- **WHAT TO DO**
Repeat exactly the lines of the material below that run from the "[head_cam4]" line to the "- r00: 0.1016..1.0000" line, including both, and do not carry over any pictures.

- **INFORMATION SUPPLIED**
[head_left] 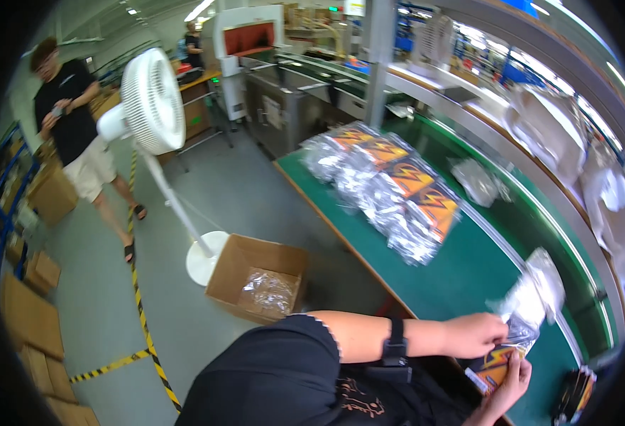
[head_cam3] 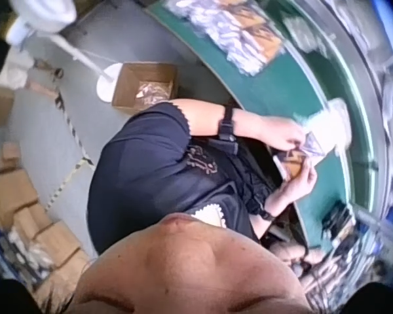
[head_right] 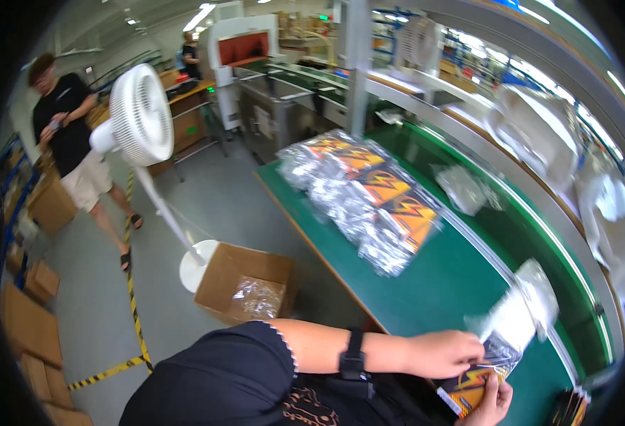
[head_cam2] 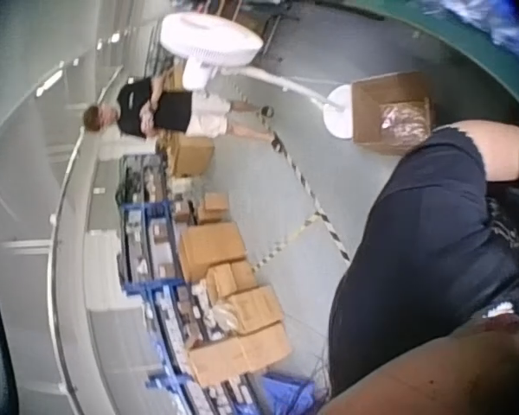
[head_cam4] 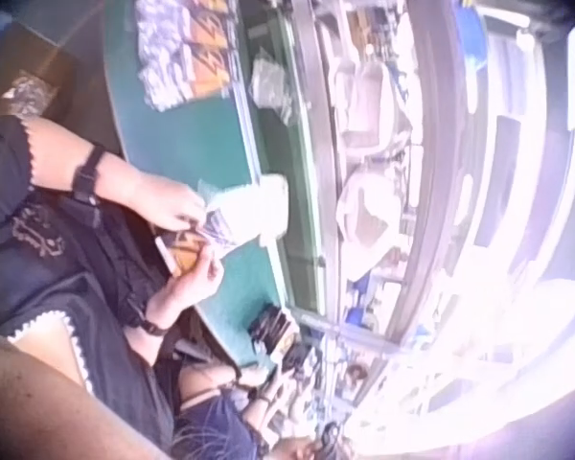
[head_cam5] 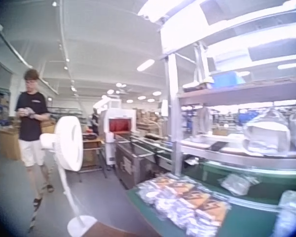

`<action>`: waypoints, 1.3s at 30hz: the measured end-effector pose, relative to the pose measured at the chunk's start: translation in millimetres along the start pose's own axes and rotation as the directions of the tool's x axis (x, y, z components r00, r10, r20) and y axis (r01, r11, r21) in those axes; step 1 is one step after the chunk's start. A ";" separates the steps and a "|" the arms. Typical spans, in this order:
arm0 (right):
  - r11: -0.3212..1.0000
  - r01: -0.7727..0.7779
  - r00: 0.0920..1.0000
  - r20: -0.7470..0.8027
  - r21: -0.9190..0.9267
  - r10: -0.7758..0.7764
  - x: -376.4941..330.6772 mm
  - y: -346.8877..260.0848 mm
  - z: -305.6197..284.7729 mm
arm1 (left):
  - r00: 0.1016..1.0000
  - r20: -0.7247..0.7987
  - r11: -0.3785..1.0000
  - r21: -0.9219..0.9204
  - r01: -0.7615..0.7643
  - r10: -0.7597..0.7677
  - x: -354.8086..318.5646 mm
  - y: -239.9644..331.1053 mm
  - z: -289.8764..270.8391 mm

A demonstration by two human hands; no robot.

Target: Applying adhesive labels to battery pack boxes and placing them into clear plastic bags for shipping or storage.

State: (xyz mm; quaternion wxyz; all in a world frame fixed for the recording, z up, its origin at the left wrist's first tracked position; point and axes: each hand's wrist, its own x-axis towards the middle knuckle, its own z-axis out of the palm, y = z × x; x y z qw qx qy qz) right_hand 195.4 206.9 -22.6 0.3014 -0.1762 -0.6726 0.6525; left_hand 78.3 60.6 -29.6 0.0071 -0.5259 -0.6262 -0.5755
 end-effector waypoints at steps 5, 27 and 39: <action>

- **ANSWER TO THIS EXERCISE**
[head_cam4] 
[head_cam5] 

`<action>`: waypoints, 1.3s at 30hz: the measured end-effector pose, relative to the pose measured at the chunk's start: translation in millimetres along the start pose's own axes and rotation as the directions of the tool's x axis (x, y, z components r00, r10, r20) and y axis (r01, r11, r21) in those axes; step 1 is one step after the chunk's start. A ";" separates the steps and a "|" the arms. Typical spans, in this order:
arm0 (right):
  - r11: -0.3212..1.0000
  - r01: -0.7727..0.7779
  - r00: 0.0920..1.0000
  - r20: -0.7470..0.8027
  - r21: -0.9190..0.9267
  - r10: -0.7758..0.7764
  - x: -376.4941..330.6772 mm
  - y: -346.8877..260.0848 mm
  - z: -305.6197..284.7729 mm
arm1 (left):
  - r00: 0.1016..1.0000

The answer is complete, and the exercise is done.